### Exercise description
Taking the data below, please print only the lines from the line holding "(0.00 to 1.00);" to the line holding "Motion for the", inclusive, with pictures omitted.
□ □ □ □ □
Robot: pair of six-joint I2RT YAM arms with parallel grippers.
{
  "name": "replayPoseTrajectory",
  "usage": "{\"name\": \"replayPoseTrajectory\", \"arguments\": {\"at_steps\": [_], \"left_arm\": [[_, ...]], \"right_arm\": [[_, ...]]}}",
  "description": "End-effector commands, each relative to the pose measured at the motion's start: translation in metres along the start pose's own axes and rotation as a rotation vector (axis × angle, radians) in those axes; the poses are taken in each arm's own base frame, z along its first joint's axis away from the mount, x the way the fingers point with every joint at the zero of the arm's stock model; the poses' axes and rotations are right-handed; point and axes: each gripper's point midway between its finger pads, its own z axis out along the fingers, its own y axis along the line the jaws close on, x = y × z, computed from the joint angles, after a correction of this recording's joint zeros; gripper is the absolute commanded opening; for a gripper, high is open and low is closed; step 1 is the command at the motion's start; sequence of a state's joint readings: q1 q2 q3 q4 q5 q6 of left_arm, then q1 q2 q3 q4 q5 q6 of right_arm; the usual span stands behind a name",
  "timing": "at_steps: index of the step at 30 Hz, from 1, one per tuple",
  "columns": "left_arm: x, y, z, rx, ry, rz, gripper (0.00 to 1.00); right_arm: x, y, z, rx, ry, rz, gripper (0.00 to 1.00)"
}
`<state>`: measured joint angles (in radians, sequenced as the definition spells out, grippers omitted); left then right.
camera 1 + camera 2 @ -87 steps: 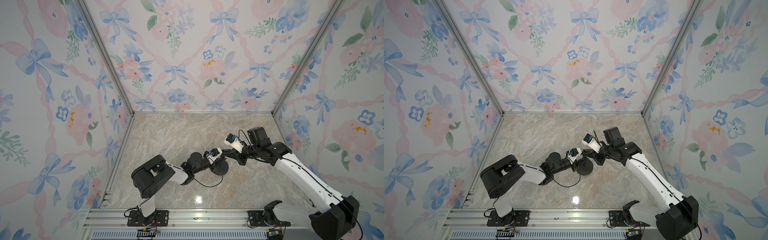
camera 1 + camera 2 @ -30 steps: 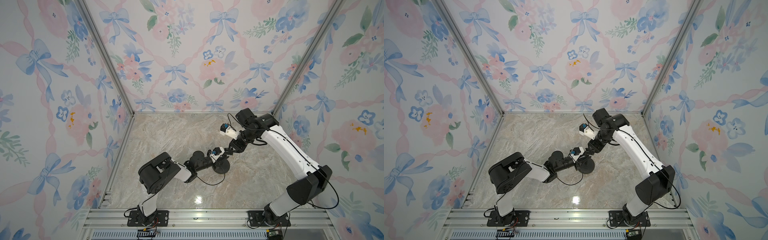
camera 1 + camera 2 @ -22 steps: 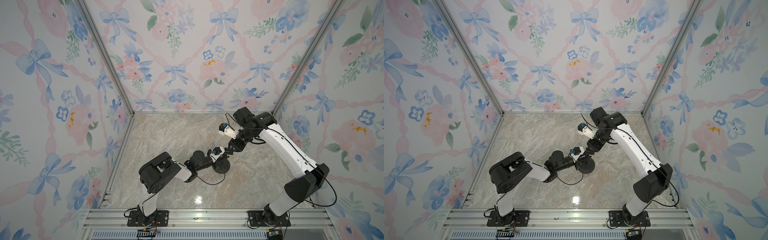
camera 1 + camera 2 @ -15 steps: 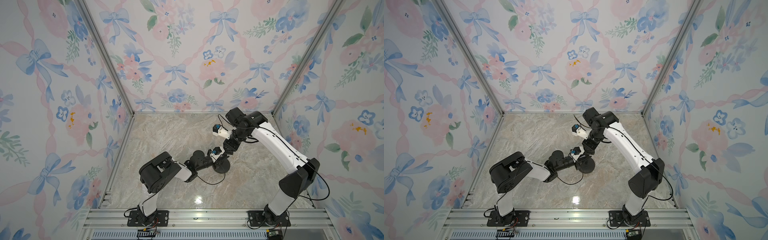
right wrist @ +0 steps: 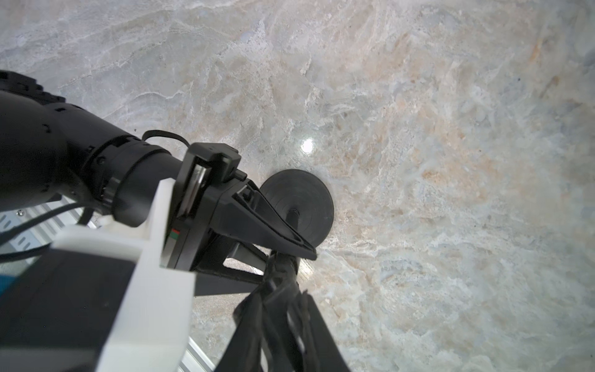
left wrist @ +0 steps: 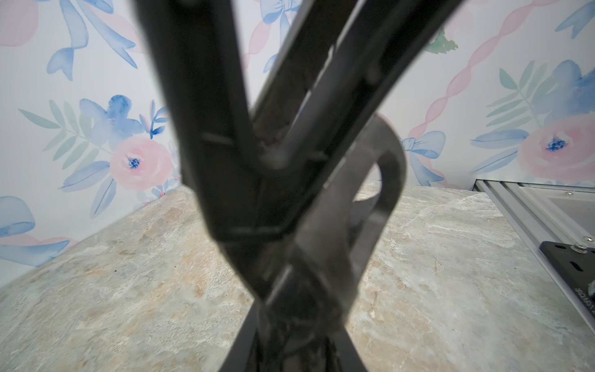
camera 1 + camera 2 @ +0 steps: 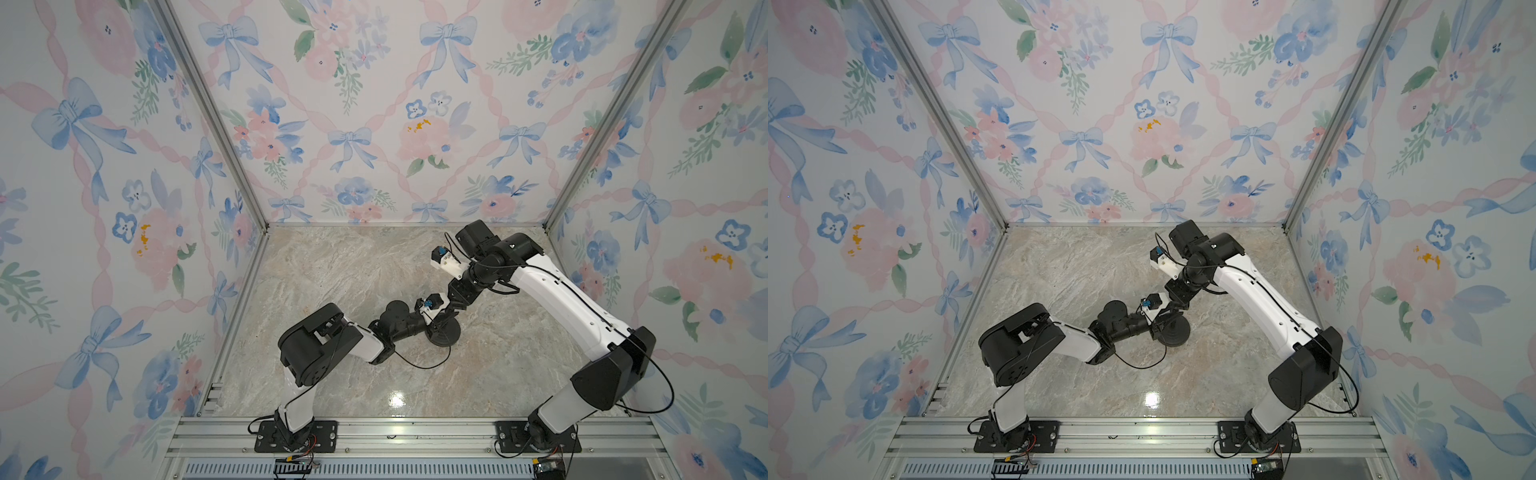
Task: Assemble a microphone stand
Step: Screw the microphone stand pole into the microphone stand base.
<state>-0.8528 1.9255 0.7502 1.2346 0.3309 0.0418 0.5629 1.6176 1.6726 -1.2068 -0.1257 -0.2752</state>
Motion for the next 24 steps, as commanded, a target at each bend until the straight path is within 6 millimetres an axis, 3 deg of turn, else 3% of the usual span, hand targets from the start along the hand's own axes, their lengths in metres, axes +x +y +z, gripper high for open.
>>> {"name": "replayPoseTrajectory", "arguments": {"at_steps": [1, 5, 8, 12, 16, 24], "left_arm": [[0.033, 0.015, -0.004, -0.063, 0.094, -0.037, 0.08], [0.033, 0.017, -0.004, -0.067, 0.094, -0.035, 0.08], [0.034, 0.017, -0.004, -0.069, 0.096, -0.038, 0.08], [0.033, 0.018, -0.004, -0.078, 0.095, -0.043, 0.1], [0.034, 0.021, -0.004, -0.092, 0.097, -0.047, 0.16], [0.032, 0.025, -0.004, -0.114, 0.093, -0.055, 0.24]], "right_arm": [[0.032, 0.0, -0.005, 0.003, 0.11, -0.03, 0.33], [0.031, -0.002, -0.009, -0.015, 0.133, -0.081, 0.32], [0.033, -0.004, 0.001, -0.031, 0.203, -0.096, 0.28], [0.031, -0.01, 0.01, -0.022, 0.244, -0.074, 0.12], [0.03, -0.009, 0.017, -0.019, 0.248, 0.008, 0.04], [0.044, -0.003, 0.026, 0.063, 0.179, 0.255, 0.02]]}}
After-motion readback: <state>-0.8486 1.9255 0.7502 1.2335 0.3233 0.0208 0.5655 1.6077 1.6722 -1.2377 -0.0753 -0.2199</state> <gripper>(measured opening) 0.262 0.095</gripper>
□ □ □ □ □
### Output for this exercise
  "columns": "left_arm: x, y, z, rx, ry, rz, gripper (0.00 to 1.00); right_arm: x, y, z, rx, ry, rz, gripper (0.00 to 1.00)"
}
`<state>`: measured joint angles (in radians, sequenced as the definition spells out, grippers omitted); left then right.
camera 1 + camera 2 @ -87 steps: 
camera 1 + camera 2 @ -30 steps: 
camera 1 + camera 2 @ -22 steps: 
camera 1 + camera 2 @ -15 steps: 
right wrist @ +0 steps: 
left wrist @ +0 steps: 
camera 1 + camera 2 @ +0 steps: 
Task: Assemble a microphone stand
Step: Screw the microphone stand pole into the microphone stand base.
<state>-0.8528 1.9255 0.7502 1.2346 0.3309 0.0418 0.5629 1.6176 1.6726 -1.2068 -0.1257 -0.2752</state>
Motion for the next 24 steps, as commanded, a target at each bend until the straight path is within 6 millimetres an axis, 3 deg of turn, else 3% of the usual span, hand targets from the start along the hand's own axes, their lengths in metres, axes +x +y +z, gripper high for open.

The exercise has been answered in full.